HGF has multiple pleiotropic effects on cardiovascular system [34, 35] and is involved in activation of hematopoietic progenitor cells. It has been shown that HGF is produced by human bone marrow stroma cells and promotes proliferation, adhesion and survival of human haematopoietic progenitor cells [36,37,38]. It was recently shown that HGF is associated with progression of atherosclerosis, which perhaps could reflect a compensatory and repairing function of HGF in atherosclerosis [35].

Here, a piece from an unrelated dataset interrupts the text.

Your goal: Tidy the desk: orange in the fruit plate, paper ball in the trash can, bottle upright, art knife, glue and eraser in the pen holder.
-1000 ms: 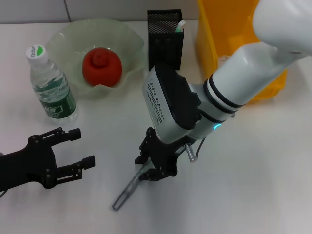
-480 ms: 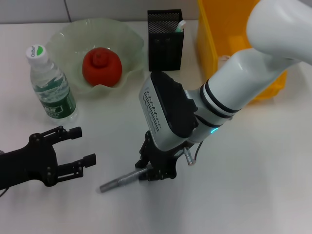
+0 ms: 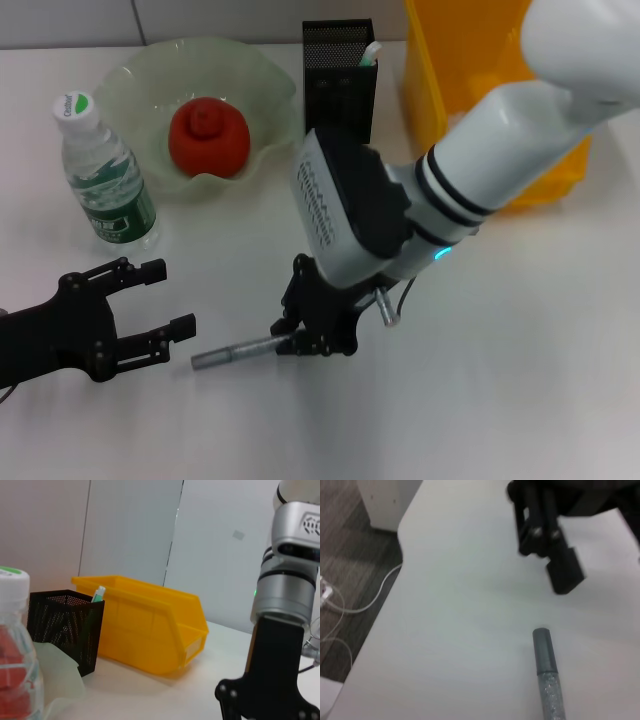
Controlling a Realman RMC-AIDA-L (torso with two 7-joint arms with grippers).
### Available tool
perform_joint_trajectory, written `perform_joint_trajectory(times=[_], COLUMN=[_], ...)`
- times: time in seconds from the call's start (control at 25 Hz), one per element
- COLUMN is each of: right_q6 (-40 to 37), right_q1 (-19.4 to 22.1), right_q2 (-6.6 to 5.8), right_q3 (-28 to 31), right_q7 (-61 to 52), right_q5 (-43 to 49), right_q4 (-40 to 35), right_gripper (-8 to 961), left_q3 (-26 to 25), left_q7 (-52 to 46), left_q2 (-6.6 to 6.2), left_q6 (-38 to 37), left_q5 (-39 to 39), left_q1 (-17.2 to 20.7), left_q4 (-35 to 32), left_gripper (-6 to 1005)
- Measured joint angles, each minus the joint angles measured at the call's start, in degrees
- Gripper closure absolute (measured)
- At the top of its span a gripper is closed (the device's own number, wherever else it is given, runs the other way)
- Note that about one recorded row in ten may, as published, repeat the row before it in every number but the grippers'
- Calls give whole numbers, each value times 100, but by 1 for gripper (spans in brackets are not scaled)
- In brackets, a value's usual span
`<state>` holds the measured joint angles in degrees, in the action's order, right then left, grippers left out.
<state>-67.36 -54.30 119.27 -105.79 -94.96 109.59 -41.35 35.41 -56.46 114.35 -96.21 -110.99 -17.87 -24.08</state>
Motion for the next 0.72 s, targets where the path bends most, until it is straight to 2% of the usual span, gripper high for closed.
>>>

By contrast, there was negative association between RDW and SCF. SCF is a major stimulator of erythropoiesis and works synergistically together with erythropoietin [39]. It could be speculated that low levels of SCF might be an indicator of reduced renewal of erythrocytes in the circulation and an increased population of older and smaller RBCs, which in turn, could explain the negative correlation between RDW and SCF [40, 41]. It is noteworthy that low SCF was associated with increased risk of CVD in a recent study from the MDC-cohort [42].

Strengths and limitations

We used a well-defined population-based cohort with extensive information about plasma proteins as well as potential confounding factors. The sample size was big enough to allow analysis of a random discovery and replication sample. The PEA technology is known to be very specific, however, the concentrations are given as arbitrary units and not in International System of Units (SI units), which is a limitation. The present study included 88 plasma proteins which could be linked to CVD. However, we have no information about protein biomarkers for other diseases. Whether RDW is associated with biomarkers for other diseases should be examined in future studies. Another limitation is that the analysis was performed in a cross-sectional design and we can only speculate about causality.

Conclusions

In our prospective cohort study, eleven of 88 plasma proteins showed significant associations with RDW which were replicated successfully in validation sub-cohort. These proteins could be related to the increased cardiovascular risk in individuals with high RDW.